Ni les prières de Démétrios ni celles de Fiora n’avaient pu fléchir cette volonté. Non sans raison, le roi estimait que Lorenzo de Médicis lui avait dépêché un médecin pour s’occuper de lui et pas pour courir les chemins avec une jolie femme.
– N’ayez crainte, ajouta-t-il en manière de consolation, vous serez présent pour l’hallali. Je sais que vous y tenez !
Force avait été de s’incliner mais Fiora, cependant, n’irait pas sans protection au-devant de son destin : Démétrios avait ordonné à Esteban de la suivre sans rencontrer d’ailleurs la moindre protestation. Le belliqueux Castillan n’était guère tenté par les combats à coups de jambons, de pâtés, de futailles et d’écus d’or tels que les affectionnait le roi Louis. Fiora, elle, s’en allait vers ce foudre de guerre, ce prince de la tempête et de ses fureurs qu’était le duc de Bourgogne. La balance, en dépit du dévouement qu’il portait à son maître, penchait irrésistiblement du côté de la jeune femme.

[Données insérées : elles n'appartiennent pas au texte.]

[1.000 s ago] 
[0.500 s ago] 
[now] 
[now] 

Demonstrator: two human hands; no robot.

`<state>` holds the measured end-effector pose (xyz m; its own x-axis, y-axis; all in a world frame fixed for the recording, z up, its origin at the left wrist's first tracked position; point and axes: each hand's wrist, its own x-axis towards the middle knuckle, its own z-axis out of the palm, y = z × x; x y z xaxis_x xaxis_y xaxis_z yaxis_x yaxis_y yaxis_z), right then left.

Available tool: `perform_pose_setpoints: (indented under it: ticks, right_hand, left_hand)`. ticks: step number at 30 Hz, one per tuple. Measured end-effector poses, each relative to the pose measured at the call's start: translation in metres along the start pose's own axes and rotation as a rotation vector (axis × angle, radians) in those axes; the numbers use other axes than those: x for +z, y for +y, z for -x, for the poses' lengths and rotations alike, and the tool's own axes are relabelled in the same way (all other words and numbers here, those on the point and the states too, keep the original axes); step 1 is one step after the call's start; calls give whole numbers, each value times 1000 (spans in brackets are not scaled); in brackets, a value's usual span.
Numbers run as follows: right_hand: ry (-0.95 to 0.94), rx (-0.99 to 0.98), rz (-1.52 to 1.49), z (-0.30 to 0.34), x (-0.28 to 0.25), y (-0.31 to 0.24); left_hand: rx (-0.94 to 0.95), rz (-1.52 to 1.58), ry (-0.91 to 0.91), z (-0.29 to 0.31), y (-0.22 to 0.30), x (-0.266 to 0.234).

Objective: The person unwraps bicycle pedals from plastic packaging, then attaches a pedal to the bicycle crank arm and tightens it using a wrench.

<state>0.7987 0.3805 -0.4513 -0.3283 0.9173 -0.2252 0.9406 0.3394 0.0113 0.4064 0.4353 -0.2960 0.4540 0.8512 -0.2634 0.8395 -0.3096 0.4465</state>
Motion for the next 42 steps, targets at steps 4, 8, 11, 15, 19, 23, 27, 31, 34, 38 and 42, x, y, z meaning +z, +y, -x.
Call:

Jugeant d’ailleurs qu’Esteban constituait une escorte un peu mince, Louis XI avait commis à la garde de son ambassadrice occulte l’un des meilleurs sergents de sa Garde Ecossaise, Douglas Mortimer, surnommé Mortimer-la-Bourrasque, qui possédait peut-être le plus affreux caractère de tout le régiment... peut-être parce qu’il n’avait pas eu l’honneur de voir le jour dans les Highlands vénérés mais bien à Plaimpied, au sud de Bourges, des amours passionnées puis légitimes d’un certain Francis Mortimer. Celui-ci avait fait ses premières armes comme jeune écuyer à la bataille de Baugé, où les cinq mille Ecossais venus au secours du dauphin Charles – plus tard Charles VII – s’étaient couverts de gloire sous la bannière de John Stuart, comte de Buchan. Leur chef s’était retrouvé un jour connétable de France et comte d’Aubigny, non loin de Bourges, où il s’était établi. Le jeune Francis avait continué, le pli étant pris, à en découdre au service de la France, sous Buchan puis sous le Breton Richemont avec une parenthèse exaltante au service de Jehanne la Pucelle, l’envoyée de Dieu qui montrait courage d’homme mais dont le regard bleu avait tant de lumière... Tout cela ne lui avait guère laissé de temps à dépenser au service de l’amour et il s’était écoulé près de vingt ans avant que le guerrier se retrouvât captif d’un autre regard bleu et des blonds cheveux de Marguerite Lalliée, la jeune veuve d’un hobereau des environs d’Aubigny. Douglas était issu de ce coup de foudre mais, s’il avait toujours porté à sa mère tendresse et vénération, il ne pouvait s’empêcher de lui reprocher secrètement d’avoir fait de lui un des membres les plus représentatifs de cette race hybride, les Écossais-Berrichons, qui avaient proliféré autour d’Aubigny et de Bourges.